The ranking is what the theory predicts. The threshold optimizer minimizes the equalized-odds gap most aggressively but does not change statistical parity much. Reweighing nudges both gaps at zero accuracy cost. Disparate-impact remover cuts statistical parity hard but less on equalized odds. Adversarial debiasing trades AUC for both gaps; the amount of AUC given up is the tuning knob.

There is no uniformly dominant method. The choice is driven by which fairness target matches the legal argument you are going to make, and which accuracy degradation the portfolio can absorb.

27.10 Scalability of the fairness pipeline

Reweighing and disparate-impact removal are single-pass operations: compute group-conditional CDFs, apply the transformation, refit. Both scale linearly with \(n\) and are trivially distributable in Spark or Dask by broadcasting the per-group CDFs.

Post-processing with ThresholdOptimizer requires the full score vector and the protected attribute vector at prediction time. The ROC convex hulls can be constructed from per-group histograms of scores, which can be computed in Polars with a group_by(A).agg on quantile bins; for \(n > 10^7\) this runs in under a minute on a laptop.

Adversarial debiasing is the expensive step. Training the classifier and adversary is GPU-friendly and scales like a standard deep net. The only fairness-specific scaling subtlety is that stochastic minibatches can have very few instances of a minority subgroup, which destabilizes the adversary. The standard remedy is stratified batching by \((A, Y)\) quadrants. With four quadrants and a minority share of 10 percent, a batch of 256 should oversample to at least 20 minority-group defaulters per batch.

Exponentiated-gradient reductions (fairlearn.reductions.ExponentiatedGradient) are linear in the number of inner ERM calls, typically 50 to 200 for reasonable fairness slack. On a credit-card dataset of a few million rows this is minutes with a fast base learner.
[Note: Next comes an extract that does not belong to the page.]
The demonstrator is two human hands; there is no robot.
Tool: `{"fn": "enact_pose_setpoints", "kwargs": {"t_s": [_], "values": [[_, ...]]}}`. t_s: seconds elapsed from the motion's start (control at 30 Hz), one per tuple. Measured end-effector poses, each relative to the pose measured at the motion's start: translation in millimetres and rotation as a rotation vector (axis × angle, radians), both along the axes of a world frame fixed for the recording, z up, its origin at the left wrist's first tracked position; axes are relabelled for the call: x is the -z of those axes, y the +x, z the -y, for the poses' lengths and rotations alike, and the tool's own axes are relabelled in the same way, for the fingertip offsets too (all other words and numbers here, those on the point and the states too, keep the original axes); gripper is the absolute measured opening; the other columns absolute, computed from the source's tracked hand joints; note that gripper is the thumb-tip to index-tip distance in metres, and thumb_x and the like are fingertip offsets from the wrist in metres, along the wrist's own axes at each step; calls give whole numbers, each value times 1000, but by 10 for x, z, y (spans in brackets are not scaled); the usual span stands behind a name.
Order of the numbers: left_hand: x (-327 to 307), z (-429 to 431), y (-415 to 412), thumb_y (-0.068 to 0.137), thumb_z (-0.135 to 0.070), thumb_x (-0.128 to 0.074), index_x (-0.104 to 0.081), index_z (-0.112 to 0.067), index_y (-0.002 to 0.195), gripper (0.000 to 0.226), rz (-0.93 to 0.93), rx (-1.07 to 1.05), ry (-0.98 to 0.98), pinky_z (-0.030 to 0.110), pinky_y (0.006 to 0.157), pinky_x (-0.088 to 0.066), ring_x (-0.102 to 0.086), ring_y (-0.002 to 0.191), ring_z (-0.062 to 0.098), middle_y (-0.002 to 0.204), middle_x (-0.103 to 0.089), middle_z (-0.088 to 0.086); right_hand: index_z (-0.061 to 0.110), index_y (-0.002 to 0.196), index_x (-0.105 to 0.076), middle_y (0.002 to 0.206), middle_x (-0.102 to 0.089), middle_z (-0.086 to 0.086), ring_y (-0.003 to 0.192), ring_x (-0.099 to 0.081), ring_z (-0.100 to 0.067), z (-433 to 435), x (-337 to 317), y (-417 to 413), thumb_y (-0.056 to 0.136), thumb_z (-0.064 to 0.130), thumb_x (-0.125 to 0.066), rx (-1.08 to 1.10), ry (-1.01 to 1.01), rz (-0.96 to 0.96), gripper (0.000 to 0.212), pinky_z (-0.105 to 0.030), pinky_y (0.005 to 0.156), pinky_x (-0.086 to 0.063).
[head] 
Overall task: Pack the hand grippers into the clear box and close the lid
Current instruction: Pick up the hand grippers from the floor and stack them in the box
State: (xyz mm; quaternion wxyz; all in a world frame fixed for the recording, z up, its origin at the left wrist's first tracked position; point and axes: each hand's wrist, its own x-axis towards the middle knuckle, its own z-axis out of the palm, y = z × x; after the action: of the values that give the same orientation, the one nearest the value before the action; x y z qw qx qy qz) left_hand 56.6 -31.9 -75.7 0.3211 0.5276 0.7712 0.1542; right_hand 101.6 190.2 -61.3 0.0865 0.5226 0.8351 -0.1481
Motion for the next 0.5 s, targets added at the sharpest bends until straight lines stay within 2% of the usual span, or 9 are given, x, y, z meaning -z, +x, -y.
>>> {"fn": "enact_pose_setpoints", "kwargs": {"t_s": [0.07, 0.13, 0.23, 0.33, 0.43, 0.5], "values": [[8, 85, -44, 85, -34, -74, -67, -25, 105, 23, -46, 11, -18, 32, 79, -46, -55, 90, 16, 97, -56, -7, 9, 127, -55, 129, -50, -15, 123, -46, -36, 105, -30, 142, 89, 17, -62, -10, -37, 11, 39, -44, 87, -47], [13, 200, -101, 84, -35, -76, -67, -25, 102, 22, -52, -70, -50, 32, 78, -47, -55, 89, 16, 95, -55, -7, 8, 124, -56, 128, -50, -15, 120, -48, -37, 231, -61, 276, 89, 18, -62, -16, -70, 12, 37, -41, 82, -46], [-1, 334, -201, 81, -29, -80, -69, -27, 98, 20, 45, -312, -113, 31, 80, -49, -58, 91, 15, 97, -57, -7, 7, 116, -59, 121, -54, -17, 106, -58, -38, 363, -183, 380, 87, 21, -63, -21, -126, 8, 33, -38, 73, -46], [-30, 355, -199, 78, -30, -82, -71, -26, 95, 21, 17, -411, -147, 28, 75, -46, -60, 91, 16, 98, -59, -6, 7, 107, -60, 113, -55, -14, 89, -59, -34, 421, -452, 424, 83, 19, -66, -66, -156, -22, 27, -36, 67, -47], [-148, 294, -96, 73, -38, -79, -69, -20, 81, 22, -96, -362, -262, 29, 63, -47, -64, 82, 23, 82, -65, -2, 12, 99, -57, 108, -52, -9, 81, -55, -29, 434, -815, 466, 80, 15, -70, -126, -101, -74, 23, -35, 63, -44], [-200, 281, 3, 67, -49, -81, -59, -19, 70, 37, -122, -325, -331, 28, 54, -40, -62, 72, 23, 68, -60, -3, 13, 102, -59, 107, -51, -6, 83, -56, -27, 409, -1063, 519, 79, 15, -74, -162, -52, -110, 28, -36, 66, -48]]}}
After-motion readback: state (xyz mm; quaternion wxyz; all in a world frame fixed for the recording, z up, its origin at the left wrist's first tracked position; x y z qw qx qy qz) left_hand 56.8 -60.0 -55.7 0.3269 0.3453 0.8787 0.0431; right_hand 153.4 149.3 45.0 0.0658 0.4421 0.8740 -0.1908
27.11 Deployment and regulatory considerations

27.11.1 Deployment notes

A deployed fair model has three moving parts: the trained probability predictor, the post-processing layer if any, and the audit logger that records \((X, A, S, \hat{Y}, Y)\) triples for later fairness review. Wrapping the predictor in FastAPI with an MLflow model URI is standard; the specific addition for a fair model is that the service must either have access to \(A\) at inference time (needed for ThresholdOptimizer.predict) or must have a pre-processing pipeline that renders \(A\) unnecessary at inference (reweighing and adversarial debiasing do).

If \(A\) enters the decision surface at inference time, you have created disparate treatment unless the statute provides an affirmative authorization. ECOA provides no such authorization for race or national origin. The practical workaround, used by several banks under the CFPB’s observation, is to validate a fair model offline but deploy a strictly \(A\)-blind policy, then monitor for disparate impact quarterly. This is the “fair training, blind inference” pattern, and it rules out ThresholdOptimizer-style post-processing by itself, since that rule is explicitly group-specific. Adversarial debiasing and reweighing survive the blind-inference constraint because both produce an inference function that does not use \(A\).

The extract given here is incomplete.